In this example, you have a one-to-one relation: the same labels exist on the left and the right sides, with additional labels on the right that have single values. That’s why this example uses group_right.

Drop excess labels

To drop the excess labels, you can change the expression to:

promql
sum without (config_version) (
  probe_duration_seconds{job="example", instance="https://www.grafana.com/"}
  *
  on (job, instance, probe, config_version)
  group_right ()
  sm_check_info{job="example", instance="https://www.grafana.com/"}
)

sum without (config_version) says “sum all the values, grouping them by their labels, ignoring config_version”.

Note

Why would you want to drop config_version?

Because the value of that label changes every time you modify the check (for example, when you add a location or modify the frequency). If you leave it there, any time you modify the check, you end up with two different series: one that ends before the modification and one that starts after the modification. To make the series continuous again, you drop config_version.

Note that the result also includes frequency and geohash labels. They come from sm_check_info. frequency corresponds to the interval in milliseconds between each run of the check. If you ever change that, you will have a discontinuity in the result. geohash comes from the probe’s configuration and represents the geographic coordinates of the location where the probe runs. While this is unlikely to change, it might change. That’s why you might want to drop these labels as well using this expression:

promql
sum without (config_version, frequency, geohash) (
  probe_duration_seconds{job="example", instance="https://www.grafana.com/"}
  *
  on (job, instance, probe, config_version)
  group_right ()
  sm_check_info{job="example", instance="https://www.grafana.com/"}
)

At this point, you have multiple time series, one per location where the check is running.

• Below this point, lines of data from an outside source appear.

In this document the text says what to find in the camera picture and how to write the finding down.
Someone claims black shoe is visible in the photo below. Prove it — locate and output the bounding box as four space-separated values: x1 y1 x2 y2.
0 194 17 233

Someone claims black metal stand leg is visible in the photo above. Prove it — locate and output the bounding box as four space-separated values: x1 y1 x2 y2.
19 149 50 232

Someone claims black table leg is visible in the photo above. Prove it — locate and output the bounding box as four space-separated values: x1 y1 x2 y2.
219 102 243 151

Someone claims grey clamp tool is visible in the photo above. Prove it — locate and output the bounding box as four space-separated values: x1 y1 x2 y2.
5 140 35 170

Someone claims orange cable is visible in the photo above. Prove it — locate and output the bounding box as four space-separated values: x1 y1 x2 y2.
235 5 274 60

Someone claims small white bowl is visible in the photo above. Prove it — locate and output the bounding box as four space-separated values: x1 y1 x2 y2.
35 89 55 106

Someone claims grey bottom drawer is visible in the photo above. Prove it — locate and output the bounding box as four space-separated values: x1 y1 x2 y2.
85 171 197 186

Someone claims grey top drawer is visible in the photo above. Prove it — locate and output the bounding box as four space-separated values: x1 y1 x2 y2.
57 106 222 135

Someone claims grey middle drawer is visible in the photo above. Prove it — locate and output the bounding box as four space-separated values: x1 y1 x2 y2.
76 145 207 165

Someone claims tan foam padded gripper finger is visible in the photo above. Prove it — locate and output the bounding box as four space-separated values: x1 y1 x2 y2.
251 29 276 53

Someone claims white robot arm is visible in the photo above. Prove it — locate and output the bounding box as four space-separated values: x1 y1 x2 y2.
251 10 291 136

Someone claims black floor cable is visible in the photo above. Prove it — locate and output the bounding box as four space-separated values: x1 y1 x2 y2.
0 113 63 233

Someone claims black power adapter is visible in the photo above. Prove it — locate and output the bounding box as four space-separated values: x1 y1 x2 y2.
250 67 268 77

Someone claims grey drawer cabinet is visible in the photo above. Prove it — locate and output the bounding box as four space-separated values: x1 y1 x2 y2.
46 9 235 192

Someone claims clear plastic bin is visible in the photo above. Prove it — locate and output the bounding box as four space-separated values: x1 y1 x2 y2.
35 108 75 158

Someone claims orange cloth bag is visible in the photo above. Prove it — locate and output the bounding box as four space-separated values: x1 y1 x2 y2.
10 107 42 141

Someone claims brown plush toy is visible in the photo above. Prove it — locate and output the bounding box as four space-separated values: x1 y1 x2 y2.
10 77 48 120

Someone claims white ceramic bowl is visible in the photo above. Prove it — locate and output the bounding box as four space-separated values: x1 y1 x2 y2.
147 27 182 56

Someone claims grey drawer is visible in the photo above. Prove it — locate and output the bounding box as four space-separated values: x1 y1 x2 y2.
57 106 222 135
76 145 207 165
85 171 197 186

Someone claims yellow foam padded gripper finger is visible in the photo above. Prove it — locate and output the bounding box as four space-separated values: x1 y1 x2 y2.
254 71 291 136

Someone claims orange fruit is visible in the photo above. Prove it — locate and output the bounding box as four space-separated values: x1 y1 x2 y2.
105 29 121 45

Besides the job, instance, and probe labels, the result has label_env with prod as its value.

Create the final expression that you can alert on

Add a threshold to the expression like this:

promql
sum without (config_version, frequency, geohash) (
  probe_duration_seconds{job="example", instance="https://www.grafana.com/"}
  *
  on (job, instance, probe, config_version)
  group_right ()
  sm_check_info{job="example", instance="https://www.grafana.com/"}
)
> 0.250

If you use this expression in an alert rule, it will trigger if the duration of the probe exceeds 250 ms. You can use label_env for alert routing decisions.

Optionally filter based on custom labels

As explained before, custom labels are applied to the sm_check_info metric. If you want to filter based on them, apply the filter there.

Following the example, modify the query like this:

promql
sum without (config_version, frequency, geohash) (
  probe_duration_seconds{job="example", instance="https://www.grafana.com/"}
  *
  on (job, instance, probe, config_version)
  group_right ()
  sm_check_info{job="example", instance="https://www.grafana.com/", label_env="prod"}
)

That doesn’t change the result because the query still specifies the job and instance labels. In other words, this limits the result to a single check.

This means you can drop some of the labels, depending on what you want to achieve. For example, if you have consistently applied env="prod" to all checks that are relevant to the production environment, you could use something like this:

promql
sum without (config_version, frequency, geohash) (
  probe_duration_seconds{}
  *
  on (job, instance, probe, config_version)
  group_right ()
  sm_check_info{label_env="prod"}
)
> 0.250

That will produce a time series per location for every check that has that label defined on it. The alert will trigger if any check fails to meet the threshold.